A previous version of this legislation last session would have modeled these fines, yet luckily the Bay Staters coalition was able to get this new version filed without them. Creating fines for substance possession could ironically increase enforcement and police interactions because it creates a revenue stream for local and state governments at a time when police departments are already unofficially deprioritizing enforcement, particularly in the cities where Bay Staters has partnered with the city council. Fines also send the message that addiction issues are something to be punished, rather than treated just as a public health issue. 

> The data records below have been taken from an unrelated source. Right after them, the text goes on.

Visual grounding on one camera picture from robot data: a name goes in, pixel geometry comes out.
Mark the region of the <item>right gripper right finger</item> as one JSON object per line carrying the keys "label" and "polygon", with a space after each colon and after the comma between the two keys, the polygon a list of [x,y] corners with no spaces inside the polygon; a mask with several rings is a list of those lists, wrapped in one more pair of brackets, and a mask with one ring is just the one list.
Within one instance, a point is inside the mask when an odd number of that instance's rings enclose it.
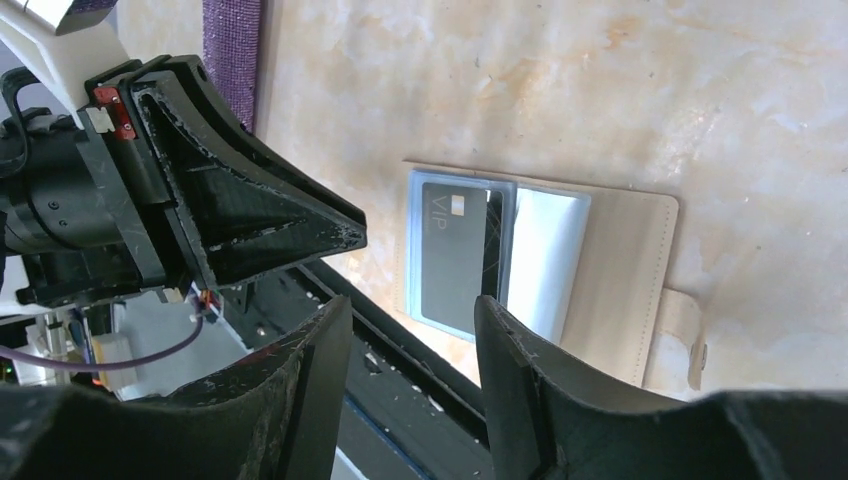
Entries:
{"label": "right gripper right finger", "polygon": [[499,479],[843,479],[843,391],[721,391],[693,402],[595,369],[475,302]]}

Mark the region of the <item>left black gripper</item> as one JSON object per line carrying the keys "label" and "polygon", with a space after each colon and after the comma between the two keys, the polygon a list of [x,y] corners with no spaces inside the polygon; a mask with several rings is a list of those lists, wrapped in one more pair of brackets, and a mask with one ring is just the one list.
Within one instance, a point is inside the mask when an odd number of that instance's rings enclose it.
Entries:
{"label": "left black gripper", "polygon": [[23,265],[21,305],[180,300],[196,268],[229,287],[367,244],[364,212],[249,132],[197,55],[90,78],[72,115],[22,108],[36,81],[1,78],[3,250]]}

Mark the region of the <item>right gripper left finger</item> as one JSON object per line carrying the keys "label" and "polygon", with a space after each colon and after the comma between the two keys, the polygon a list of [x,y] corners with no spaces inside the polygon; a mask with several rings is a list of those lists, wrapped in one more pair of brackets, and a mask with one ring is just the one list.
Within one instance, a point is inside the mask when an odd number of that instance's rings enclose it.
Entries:
{"label": "right gripper left finger", "polygon": [[327,479],[351,344],[351,303],[338,296],[277,341],[165,397],[5,387],[1,475]]}

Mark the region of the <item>beige card holder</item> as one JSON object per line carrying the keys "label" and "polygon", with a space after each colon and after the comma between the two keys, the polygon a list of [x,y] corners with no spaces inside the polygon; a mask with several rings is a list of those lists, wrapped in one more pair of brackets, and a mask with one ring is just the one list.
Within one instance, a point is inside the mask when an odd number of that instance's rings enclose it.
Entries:
{"label": "beige card holder", "polygon": [[398,203],[398,310],[421,314],[423,185],[504,193],[499,294],[524,326],[637,387],[685,397],[707,358],[696,300],[665,283],[678,201],[669,195],[407,162]]}

This change was only possible because individuals working for Tapestry, the WPI Democrats, the state and local libertarian parties, Healthy Streets Outreach Program, and the state’s Harm Reduction Advisory Council shared common sense criticisms of fines with Senator Cyr. Advocates had been working for well over a year to have fines removed, yet had been largely ignored by lawmakers to the detriment of passing the best possible policy for the Commonwealth. 

Ultimately, this legislation is critical to changing the paradigm around substance use, and it will have substantial benefits for community relations between police and the communities they serve. A public records request by Bay Staters found a two to one racial disparity in substance possession arrests in Boston, and many officers have long noted the tendency for these arrests to be concentrated in historically segregated neighborhoods owing to the higher density of patrol officers to address crime.